◆ **WORK ITEM**:
Tell how many lines of the data below have the string "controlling" in them. Say nothing more.

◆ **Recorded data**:
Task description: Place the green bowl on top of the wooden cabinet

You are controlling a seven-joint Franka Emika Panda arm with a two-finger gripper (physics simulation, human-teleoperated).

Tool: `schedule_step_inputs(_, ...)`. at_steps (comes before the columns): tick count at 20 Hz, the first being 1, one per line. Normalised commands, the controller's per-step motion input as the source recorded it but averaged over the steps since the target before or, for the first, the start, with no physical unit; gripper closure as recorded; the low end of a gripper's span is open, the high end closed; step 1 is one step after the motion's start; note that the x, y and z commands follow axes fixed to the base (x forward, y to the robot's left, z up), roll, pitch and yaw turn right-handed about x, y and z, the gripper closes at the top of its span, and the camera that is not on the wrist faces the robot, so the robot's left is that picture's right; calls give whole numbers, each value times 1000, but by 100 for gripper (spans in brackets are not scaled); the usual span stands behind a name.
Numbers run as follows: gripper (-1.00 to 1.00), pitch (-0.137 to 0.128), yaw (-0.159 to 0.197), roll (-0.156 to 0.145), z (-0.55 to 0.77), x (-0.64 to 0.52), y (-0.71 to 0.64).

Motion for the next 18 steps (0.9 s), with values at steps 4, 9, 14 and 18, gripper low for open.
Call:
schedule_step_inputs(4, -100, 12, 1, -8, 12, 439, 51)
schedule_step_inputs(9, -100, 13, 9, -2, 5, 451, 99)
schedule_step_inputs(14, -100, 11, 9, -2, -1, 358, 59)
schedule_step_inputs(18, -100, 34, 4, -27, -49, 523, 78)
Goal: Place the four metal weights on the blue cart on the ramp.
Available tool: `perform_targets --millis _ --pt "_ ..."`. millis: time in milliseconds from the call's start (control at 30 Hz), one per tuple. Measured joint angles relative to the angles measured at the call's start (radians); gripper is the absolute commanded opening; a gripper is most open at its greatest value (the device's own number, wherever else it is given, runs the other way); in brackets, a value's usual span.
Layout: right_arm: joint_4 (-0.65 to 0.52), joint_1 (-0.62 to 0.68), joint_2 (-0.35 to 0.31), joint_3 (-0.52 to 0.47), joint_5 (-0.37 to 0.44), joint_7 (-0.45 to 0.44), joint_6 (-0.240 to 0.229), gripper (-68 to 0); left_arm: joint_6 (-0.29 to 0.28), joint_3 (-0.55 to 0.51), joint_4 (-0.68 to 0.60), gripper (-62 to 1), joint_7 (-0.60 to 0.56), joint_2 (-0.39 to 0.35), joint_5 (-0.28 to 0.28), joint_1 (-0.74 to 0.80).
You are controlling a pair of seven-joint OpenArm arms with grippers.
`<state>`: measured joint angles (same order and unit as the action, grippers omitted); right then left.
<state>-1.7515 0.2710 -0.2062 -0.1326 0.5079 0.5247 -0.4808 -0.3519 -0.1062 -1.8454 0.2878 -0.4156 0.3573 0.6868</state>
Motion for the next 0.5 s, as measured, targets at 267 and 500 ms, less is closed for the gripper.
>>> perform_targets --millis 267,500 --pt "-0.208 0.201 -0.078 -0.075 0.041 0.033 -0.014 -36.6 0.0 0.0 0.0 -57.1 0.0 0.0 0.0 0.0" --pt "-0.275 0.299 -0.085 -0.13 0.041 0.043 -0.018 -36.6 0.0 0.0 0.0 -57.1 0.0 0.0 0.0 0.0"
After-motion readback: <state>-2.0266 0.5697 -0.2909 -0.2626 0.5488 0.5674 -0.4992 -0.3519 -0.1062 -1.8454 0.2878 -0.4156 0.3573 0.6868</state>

◆ **THE COMPLETED TASK**:
2